Metastable pitting corrosion of stainless steel and the transition to stability

Abstract

The evolution of corrosion pits on stainless steel immersed in chloride solution occurs in three distinct stages: nucleation, metastable growth and stable growth. This paper describes the growth of metastable corrosion pits on stainless steel immersed in chloride solution, and their transition to stability. The rate of growth of individual corrosion pits is controlled by diffusion of the dissolving metal cations from the pit interior, the surface of which is saturated with the metal chloride. This process is independent of electrode potential. Analysis of the diffusion yields a critical value of the product of the pit radius and its dissolution current density (termed the ‘pit stability product’) below which the pit is metastable and may repassivate, and above which the pit is stable. The critical value of the pit stability product for stainless steel in chloride solution is 0.3 A m -1 . All pits, whether metastable, or destined to become stable, grow initially in the metastable condition, with a pit stability product which increases linearly with time, but below the critical value.
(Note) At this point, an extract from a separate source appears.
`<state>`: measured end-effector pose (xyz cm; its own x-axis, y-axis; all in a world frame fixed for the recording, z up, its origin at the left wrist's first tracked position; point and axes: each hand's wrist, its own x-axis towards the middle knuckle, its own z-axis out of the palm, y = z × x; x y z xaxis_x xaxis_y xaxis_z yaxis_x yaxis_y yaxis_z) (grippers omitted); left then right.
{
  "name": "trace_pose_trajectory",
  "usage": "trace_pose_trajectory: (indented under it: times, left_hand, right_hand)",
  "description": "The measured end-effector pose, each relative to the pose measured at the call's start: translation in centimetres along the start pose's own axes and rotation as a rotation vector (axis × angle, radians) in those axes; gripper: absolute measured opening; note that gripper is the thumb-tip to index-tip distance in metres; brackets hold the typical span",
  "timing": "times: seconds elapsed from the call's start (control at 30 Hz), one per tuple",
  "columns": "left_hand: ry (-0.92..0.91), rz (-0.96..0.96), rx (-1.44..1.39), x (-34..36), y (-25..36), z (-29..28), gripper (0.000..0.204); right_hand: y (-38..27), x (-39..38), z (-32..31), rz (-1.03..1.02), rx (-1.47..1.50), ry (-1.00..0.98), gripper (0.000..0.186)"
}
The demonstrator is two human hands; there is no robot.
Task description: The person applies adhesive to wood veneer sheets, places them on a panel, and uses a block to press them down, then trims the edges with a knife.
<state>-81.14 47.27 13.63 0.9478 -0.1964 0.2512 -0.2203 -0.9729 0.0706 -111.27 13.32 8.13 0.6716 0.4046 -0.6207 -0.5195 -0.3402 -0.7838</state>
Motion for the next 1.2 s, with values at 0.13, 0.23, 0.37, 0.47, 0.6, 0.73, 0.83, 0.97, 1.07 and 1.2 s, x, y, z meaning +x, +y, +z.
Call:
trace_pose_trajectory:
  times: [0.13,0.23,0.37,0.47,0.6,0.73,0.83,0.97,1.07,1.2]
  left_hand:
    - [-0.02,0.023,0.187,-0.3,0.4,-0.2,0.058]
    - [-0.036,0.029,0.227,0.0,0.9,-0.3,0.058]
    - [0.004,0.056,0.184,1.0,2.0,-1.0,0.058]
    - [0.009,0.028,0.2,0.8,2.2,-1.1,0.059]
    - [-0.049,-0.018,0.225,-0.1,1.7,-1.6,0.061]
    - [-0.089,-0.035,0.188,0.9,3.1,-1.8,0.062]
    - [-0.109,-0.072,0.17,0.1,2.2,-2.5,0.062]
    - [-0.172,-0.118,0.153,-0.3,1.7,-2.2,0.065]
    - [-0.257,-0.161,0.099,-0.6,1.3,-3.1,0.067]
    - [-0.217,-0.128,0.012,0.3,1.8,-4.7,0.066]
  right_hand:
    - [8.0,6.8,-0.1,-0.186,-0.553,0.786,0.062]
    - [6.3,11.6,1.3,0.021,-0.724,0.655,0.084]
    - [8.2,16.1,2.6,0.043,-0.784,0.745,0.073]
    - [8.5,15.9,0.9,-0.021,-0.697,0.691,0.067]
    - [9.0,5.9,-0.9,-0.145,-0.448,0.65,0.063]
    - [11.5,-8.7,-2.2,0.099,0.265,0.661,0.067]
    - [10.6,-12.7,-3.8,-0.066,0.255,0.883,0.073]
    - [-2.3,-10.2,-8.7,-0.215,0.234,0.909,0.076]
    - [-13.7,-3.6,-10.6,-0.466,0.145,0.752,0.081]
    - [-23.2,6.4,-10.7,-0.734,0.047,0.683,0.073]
Metastable growth requires a perforated cover over the pit mouth to provide an additional barrier to diffusion, enabling the aggressive pit anolyte to be maintained. In this state pits grow at a constant mean current density which is maintained by periodic partial rupture of the cover. Stable pit growth is then achieved when the cover is no longer required for continued propagation, and the pit depth is itself a sufficient diffusion barrier; stability is characterized by a constant mean pit stability product above the critical value. If the cover is lost prematurely, before the critical pit stability product is achieved, the pit anolyte is diluted and repassivation is inevitable. In contrast to the growth rate of individual pits, the distribution of pitting current transients is dependent on electrode potential: the pit nucleation site, particularly its geometry, is exclusively responsible for this potential distribution. It is proposed th at shallower, more-open sites are activated only at higher potential and higher current density, and are consequently more likely to achieve stability.